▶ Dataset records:

*** Block opens ***

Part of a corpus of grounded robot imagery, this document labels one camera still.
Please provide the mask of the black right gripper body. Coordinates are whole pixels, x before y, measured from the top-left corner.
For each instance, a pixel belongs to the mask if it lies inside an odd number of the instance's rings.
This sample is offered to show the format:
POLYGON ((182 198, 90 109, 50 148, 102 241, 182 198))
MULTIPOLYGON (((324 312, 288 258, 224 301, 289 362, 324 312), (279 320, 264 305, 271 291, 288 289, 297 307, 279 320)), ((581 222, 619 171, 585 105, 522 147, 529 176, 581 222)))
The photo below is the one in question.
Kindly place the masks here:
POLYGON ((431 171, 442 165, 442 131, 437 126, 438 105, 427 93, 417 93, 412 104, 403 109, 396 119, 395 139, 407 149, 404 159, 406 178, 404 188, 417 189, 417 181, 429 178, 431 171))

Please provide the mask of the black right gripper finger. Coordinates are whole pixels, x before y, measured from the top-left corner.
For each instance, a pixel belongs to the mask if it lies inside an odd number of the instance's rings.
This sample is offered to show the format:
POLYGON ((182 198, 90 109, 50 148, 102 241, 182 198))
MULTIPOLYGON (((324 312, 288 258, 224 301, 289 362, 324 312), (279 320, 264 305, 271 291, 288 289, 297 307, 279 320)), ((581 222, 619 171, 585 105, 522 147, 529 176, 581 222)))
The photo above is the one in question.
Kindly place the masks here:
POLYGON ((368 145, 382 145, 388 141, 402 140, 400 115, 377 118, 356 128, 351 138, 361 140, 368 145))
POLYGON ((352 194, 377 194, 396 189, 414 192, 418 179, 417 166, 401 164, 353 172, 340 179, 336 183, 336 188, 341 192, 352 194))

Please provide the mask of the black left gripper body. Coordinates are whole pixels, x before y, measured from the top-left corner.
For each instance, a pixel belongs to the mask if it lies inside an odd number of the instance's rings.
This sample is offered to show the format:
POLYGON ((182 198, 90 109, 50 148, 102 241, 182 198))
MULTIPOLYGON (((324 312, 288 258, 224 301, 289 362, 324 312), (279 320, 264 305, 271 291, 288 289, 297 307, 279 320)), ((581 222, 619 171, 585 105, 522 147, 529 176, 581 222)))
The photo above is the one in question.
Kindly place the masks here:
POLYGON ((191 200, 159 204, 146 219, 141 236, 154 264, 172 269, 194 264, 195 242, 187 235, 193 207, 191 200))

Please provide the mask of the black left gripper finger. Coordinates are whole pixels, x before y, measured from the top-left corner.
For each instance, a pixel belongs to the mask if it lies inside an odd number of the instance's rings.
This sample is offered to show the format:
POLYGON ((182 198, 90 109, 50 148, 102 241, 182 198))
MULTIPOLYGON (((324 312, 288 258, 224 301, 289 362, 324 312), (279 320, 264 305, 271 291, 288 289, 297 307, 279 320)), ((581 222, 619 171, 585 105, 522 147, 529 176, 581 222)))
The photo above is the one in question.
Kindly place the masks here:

*** Block closes ***

▶ ACTIVITY:
Reproduce the entries exactly as they appear.

▶ RESPONSE AREA:
Part of a corpus of grounded robot imagery, this document labels one camera still.
Please provide the mask of the black right gripper body. Coordinates are whole pixels, x before y, measured from the top-left corner.
For each instance, a pixel belongs to the mask if it lies inside an odd number of the instance's rings.
This sample is offered to show the format:
POLYGON ((182 198, 90 109, 50 148, 102 241, 182 198))
MULTIPOLYGON (((324 312, 288 258, 224 301, 289 362, 324 312), (279 320, 264 305, 271 291, 288 289, 297 307, 279 320)), ((581 222, 619 171, 585 105, 522 147, 529 176, 581 222)))
The photo below is the one in question.
Kindly place the masks here:
POLYGON ((431 171, 442 165, 442 131, 437 126, 438 105, 427 93, 417 93, 412 104, 403 109, 396 119, 395 139, 407 149, 404 159, 406 178, 404 188, 417 189, 417 181, 429 178, 431 171))

Please provide the mask of the black right gripper finger. Coordinates are whole pixels, x before y, measured from the top-left corner.
For each instance, a pixel belongs to the mask if it lies inside an odd number of the instance's rings.
This sample is offered to show the format:
POLYGON ((182 198, 90 109, 50 148, 102 241, 182 198))
MULTIPOLYGON (((324 312, 288 258, 224 301, 289 362, 324 312), (279 320, 264 305, 271 291, 288 289, 297 307, 279 320)), ((581 222, 619 171, 585 105, 522 147, 529 176, 581 222)))
The photo above is the one in question.
Kindly place the masks here:
POLYGON ((368 145, 382 145, 388 141, 402 140, 400 115, 377 118, 356 128, 351 138, 361 140, 368 145))
POLYGON ((352 194, 377 194, 396 189, 414 192, 418 179, 417 166, 401 164, 353 172, 340 179, 336 183, 336 188, 341 192, 352 194))

Please provide the mask of the black left gripper body. Coordinates are whole pixels, x before y, measured from the top-left corner.
For each instance, a pixel belongs to the mask if it lies inside an odd number of the instance's rings.
This sample is offered to show the format:
POLYGON ((182 198, 90 109, 50 148, 102 241, 182 198))
MULTIPOLYGON (((324 312, 288 258, 224 301, 289 362, 324 312), (279 320, 264 305, 271 291, 288 289, 297 307, 279 320)), ((581 222, 619 171, 585 105, 522 147, 529 176, 581 222)))
The photo above is the one in question.
Kindly place the masks here:
POLYGON ((191 200, 159 204, 146 219, 141 236, 154 264, 172 269, 194 264, 195 242, 187 235, 193 207, 191 200))

Please provide the mask of the black left gripper finger. Coordinates are whole pixels, x before y, measured from the top-left corner.
For each instance, a pixel belongs to the mask if it lies inside an odd number of the instance's rings.
This sample is offered to show the format:
POLYGON ((182 198, 90 109, 50 148, 102 241, 182 198))
MULTIPOLYGON (((324 312, 288 258, 224 301, 289 362, 324 312), (279 320, 264 305, 271 291, 288 289, 297 307, 279 320)), ((581 222, 619 171, 585 105, 522 147, 529 176, 581 222)))
The photo above is the one in question.
Kindly place the masks here:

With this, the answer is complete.